Modern Data Warehouse Stack (2024-2025)
| Component | Leading Tools |
|---|---|
| Data ingestion (ELT) | Fivetran, Airbyte, dbt |
| Storage and compute | Snowflake, BigQuery, Databricks, Redshift |
| Transformation layer | dbt (industry standard for transformations) |
| Orchestration | Airflow, Prefect, Dagster |
| BI / visualization | Tableau, Looker, Power BI, Metabase |
| Data catalog | dbt docs, Atlan, Alation |
The modern shift is from ETL (transform before loading) to ELT (load raw, then transform in the warehouse). Cloud warehouses have the compute power to transform at scale – moving the transformation logic into dbt models rather than pre-warehouse pipelines.

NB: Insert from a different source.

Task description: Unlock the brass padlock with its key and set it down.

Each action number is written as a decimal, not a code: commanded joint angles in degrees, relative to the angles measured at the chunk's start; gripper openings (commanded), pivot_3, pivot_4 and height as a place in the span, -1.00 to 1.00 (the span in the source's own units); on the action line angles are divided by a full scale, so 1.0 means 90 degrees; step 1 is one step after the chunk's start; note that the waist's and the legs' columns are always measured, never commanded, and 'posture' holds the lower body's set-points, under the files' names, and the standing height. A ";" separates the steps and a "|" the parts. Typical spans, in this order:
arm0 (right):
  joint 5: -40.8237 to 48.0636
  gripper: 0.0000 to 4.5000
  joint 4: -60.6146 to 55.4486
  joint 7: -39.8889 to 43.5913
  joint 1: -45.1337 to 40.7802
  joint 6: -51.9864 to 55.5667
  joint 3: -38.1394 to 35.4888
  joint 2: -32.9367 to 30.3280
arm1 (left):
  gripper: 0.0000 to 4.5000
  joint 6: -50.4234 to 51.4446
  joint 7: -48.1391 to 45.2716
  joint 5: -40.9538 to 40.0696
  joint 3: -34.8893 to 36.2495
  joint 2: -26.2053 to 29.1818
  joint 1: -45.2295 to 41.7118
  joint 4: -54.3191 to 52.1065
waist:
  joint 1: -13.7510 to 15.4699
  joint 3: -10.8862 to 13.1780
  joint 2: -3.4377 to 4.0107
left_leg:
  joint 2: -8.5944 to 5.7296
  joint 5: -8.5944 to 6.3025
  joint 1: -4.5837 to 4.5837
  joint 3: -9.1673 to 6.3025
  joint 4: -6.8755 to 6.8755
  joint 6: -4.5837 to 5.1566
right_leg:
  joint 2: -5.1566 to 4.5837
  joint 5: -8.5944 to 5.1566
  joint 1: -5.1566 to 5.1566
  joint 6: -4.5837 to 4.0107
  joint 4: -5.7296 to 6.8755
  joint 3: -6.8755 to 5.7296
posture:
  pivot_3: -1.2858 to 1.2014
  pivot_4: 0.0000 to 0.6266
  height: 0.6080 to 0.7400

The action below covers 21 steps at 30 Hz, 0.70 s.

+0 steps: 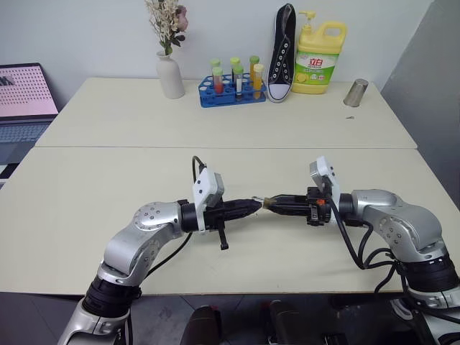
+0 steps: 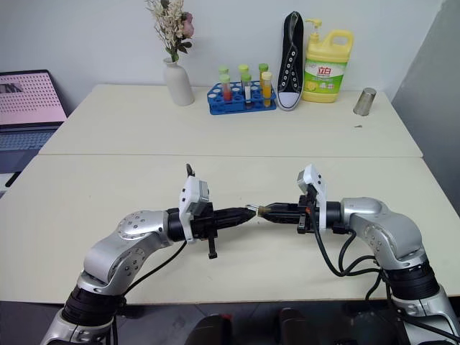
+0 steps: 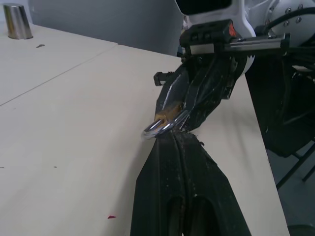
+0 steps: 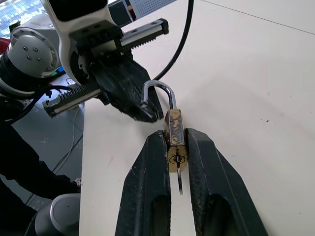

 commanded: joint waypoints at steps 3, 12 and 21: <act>-0.0044 -0.94 -0.0069 0.0094 0.0008 -0.0159 -0.0054 -0.0025 | -1.00 0.0473 0.0246 -0.0647 0.0374 -0.0158 -0.0226 -0.0451 | 0.0000 0.0000 0.0000 | 0.0000 0.0000 0.0000 0.0000 0.0000 0.0000 | 0.0000 0.0000 0.0000 0.0000 0.0000 0.0000 | 0.03 -0.52 1.00; -0.0049 -0.94 -0.0111 0.0109 0.0034 -0.0119 -0.0056 -0.0026 | -1.00 0.0582 0.0308 -0.0685 0.0384 -0.0105 -0.0210 -0.0555 | -0.0002 0.0000 0.0000 | -0.0001 0.0000 0.0000 0.0000 0.0000 0.0000 | 0.0000 0.0000 0.0000 0.0000 0.0000 0.0001 | 0.03 -0.52 1.00; -0.0021 -0.94 -0.0023 0.0073 0.0057 0.0049 -0.0141 -0.0139 | -1.00 -0.0390 -0.0191 0.0137 0.0633 0.0893 0.0110 -0.0977 | -0.0006 0.0001 0.0001 | 0.0003 0.0000 0.0002 0.0000 -0.0002 0.0000 | 0.0000 -0.0001 0.0000 -0.0001 0.0000 0.0002 | 0.03 -0.52 1.00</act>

Common Data Warehouse Design Mistakes
| Mistake | What Happens | Fix |
|---|---|---|
| Skipping the raw/staging layer | No source data to reprocess when logic changes | Always land raw data first |
| One giant fact table | Unmanageable; mixed granularity | One fact table per business process |
| No date dimension | Date-based queries become painful | Pre-build a date dimension spanning years |
| Business logic in the BI layer | Reports become inconsistent across tools | Define metrics in the warehouse / dbt |
| Ignoring grain definition | Queries return wrong aggregations | Define exactly what one row represents |
The Bottom Line
Data warehouse design is fundamentally about separating concerns: raw data from transformed data, facts from dimensions, source logic from business logic. Start with a star schema, build a robust staging layer, adopt dbt for transformations, and define your grain before writing a single table. The teams that get this right early avoid the painful rewrites that slow every analytics team down at scale.